Richard Grogan: Rights of an employee to return to work after maternity leave



Richard Grogan

Employment law solicitor Richard Grogan of Richard Grogan & Associates writes on a case concerning maternity leave.

The case EDA1919, being G4S Secure Solutions (Ireland) Limited and Kelly, is a decision of the Labour Court of 12th June 2019.

In this case, the employee went on maternity leave. At the end of maternity leave, she was not back on the same site that she had previously been on. The employer contended it was the client who had the right to decide who they would accept on site and that the treatment of the complainant was nothing to do with her pregnancy or maternity leave.

The Court referred to section 6 of the Employment Equality Acts 1988-2015 and further sections 26 and 27 of the Maternity Protection Act 1994, which they set out in full.

The Court, in their decision, held that they could not accept that a clause in a contract which allowed a third party dictate who could or could not be assigned to the site was superior to any statutory right.

In respect of the alternative argument under section 27 of the Maternity Protection Act, which provides for when it is “not reasonably practicable” for an employee to return to her original assignment, the Court pointed out that the requirement of that particular section is that the work must be suitable and appropriate for the employee, and the terms and conditions relating to the place where the work is to be done and the capacity in which the employee is to be employed are not less favourable than the previous contract.
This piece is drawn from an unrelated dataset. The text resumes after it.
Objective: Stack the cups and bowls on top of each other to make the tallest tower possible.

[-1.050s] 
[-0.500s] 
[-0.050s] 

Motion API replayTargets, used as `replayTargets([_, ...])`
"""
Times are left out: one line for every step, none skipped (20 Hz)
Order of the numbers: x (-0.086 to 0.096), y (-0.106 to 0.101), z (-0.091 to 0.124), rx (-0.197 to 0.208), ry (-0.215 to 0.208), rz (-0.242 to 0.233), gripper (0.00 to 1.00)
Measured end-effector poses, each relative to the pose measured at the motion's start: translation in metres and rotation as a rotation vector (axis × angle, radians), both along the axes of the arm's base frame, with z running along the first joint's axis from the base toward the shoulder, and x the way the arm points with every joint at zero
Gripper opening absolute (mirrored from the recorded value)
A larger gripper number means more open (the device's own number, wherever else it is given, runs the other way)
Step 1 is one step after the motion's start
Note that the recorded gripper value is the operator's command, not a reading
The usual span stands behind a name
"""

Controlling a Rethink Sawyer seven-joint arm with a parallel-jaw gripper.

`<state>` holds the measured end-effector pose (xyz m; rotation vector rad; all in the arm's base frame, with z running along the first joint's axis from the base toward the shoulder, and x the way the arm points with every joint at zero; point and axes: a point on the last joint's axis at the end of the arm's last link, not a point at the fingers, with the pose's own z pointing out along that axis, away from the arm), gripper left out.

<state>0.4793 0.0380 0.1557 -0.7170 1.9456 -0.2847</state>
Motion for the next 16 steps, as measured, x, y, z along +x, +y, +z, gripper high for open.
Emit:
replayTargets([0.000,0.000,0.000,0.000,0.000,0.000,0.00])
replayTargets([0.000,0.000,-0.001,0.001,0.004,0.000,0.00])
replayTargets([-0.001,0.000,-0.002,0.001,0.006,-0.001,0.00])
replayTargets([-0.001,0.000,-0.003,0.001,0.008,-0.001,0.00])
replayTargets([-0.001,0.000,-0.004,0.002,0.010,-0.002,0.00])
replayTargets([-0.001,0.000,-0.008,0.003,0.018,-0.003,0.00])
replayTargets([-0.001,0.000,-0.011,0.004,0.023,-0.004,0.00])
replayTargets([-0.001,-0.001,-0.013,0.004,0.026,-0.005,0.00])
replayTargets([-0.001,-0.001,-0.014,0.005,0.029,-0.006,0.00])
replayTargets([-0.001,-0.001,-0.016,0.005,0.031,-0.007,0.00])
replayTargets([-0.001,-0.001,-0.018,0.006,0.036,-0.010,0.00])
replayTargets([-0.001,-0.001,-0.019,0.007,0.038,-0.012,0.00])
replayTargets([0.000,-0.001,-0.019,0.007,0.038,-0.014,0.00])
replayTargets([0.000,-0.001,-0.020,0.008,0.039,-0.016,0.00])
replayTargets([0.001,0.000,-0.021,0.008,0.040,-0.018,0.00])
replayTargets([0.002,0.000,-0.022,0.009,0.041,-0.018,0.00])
In this case, the Court pointed out that the employee, prior to her maternity leave, was based in a location approximately 30 minutes from her place of residence and was on a permanent basis. The alternate work was under a new contract, was for three months subsequently increased to a six-month fixed term contract, and in a location that required a four-hour round trip to commute. The Court pointed out that it could not accept that the terms of the contract offered were not less favourable. The Court also held that requesting a P45 was not an act of resignation.

An award of €51,168, being the maximum which the Court could award, was awarded.

They have set out in a very clear and precise way what has to be done. The defence that some other party can determine who is or who is not going to be on a site had effectively been set aside when it comes to employment rights. It is not an excuse for not allowing an employee to return to work.

For employers also, this is an important decision. It is important for employers to ensure that if an employee cannot return to the same job, that it is important that an appropriate similar type of contract and role is provided and that the employer is in a position to justify in a clear and precise way why the employer says it is not reasonably practicable for the employee to return.

The sad reality of matters is that when a woman goes on maternity leave, they will have to be replaced on a temporary basis and during that period some employers will find that the replacement is a “better worker”. There will therefore be a desire to retain that worker. That cannot be done if it impacts on an employee’s rights to return to work under the Maternity Protection Act.

A claim under the Maternity Protection Act is limited to 26 weeks’ wages. However, this case was taken under the Employment Equality Acts, where compensation of up to two years’ wages can be awarded. The Labour Court, in this case, has very clearly set out their attitude to employers who do not allow employees to return to their original work. It is one employers need to carefully take into account. For employees, the Labour Court has confirmed the substantial protection which such employees have.